They kiss several times on the morning train, swaying with one another as the car intermittently slows down and speeds up. When they pull apart, it is only far enough for Iwaizumi to see Oikawa's face clearly.

"Do you remember what you promised me before you left?" Oikawa asks softly, his long arms looped around Iwaizumi's shoulders. "That you would come back and spend the summer with me?"

"I do," Iwaizumi whispers back. He remembers how Oikawa struggled not to cry, how he threw his skinny arms around Iwaizumi's waist and clung to him. He remembers how hard it was for both of them and how, when he swore to come back in the summer, he had meant every word. "You made me pinky promise."

"But you didn't keep it," Oikawa says. His pout is fake, but there's an old hurt in his brown eyes. Iwaizumi sighs and knocks his forehead lightly against Oikawa's, as though to push the ache out.

"Of course I didn't, idiot. You moved. To Kakuda."

"You should have visited me."

There are many reasons Iwaizumi did not visit Oikawa when he moved. Iwaizumi had been busy—community college was harder than he expected, and his apprenticeship demanded most of his free time—and Kakuda was an hour south of Sendai. Mostly, Iwaizumi had not visited because Oikawa hadn't left his new address behind and Iwaizumi thought it meant that Oikawa had forgotten about him. Iwaizumi had accepted that, readily if not sadly.
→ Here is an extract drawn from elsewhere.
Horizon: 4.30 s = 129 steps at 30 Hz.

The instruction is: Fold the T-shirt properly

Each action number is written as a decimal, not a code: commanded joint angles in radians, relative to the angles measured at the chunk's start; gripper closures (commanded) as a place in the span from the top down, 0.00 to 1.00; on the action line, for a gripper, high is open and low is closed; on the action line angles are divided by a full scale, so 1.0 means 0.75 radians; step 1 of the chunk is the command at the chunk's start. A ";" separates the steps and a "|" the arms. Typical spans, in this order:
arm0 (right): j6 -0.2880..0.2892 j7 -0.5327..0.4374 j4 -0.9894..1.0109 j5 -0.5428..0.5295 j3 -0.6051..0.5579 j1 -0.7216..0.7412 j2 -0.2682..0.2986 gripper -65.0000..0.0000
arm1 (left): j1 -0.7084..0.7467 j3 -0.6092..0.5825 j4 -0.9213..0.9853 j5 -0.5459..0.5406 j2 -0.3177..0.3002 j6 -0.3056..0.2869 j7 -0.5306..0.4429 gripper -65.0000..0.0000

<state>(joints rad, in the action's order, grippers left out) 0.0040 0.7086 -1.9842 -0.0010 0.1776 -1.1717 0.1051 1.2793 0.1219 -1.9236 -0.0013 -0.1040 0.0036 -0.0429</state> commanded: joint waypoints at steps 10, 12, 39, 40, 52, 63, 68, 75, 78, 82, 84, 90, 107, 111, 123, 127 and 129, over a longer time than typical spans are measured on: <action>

"I'm sorry," Iwaizumi murmurs, tightening his grip on Oikawa's lean hips. "This time, I'll be there whenever you need me."

"Promise?"

It's an amazing coincidence that they've found each other after ten years of separation, in a city of one million people, on a train that Iwaizumi is riding nearly an hour later than he usually does. Those odds are so improbable they are nearly impossible, and Iwaizumi isn't the kind of person who ignores what fate brings him. He's already had one chance—he isn't going to need a third.

"I promise," Iwaizumi says.  



End file.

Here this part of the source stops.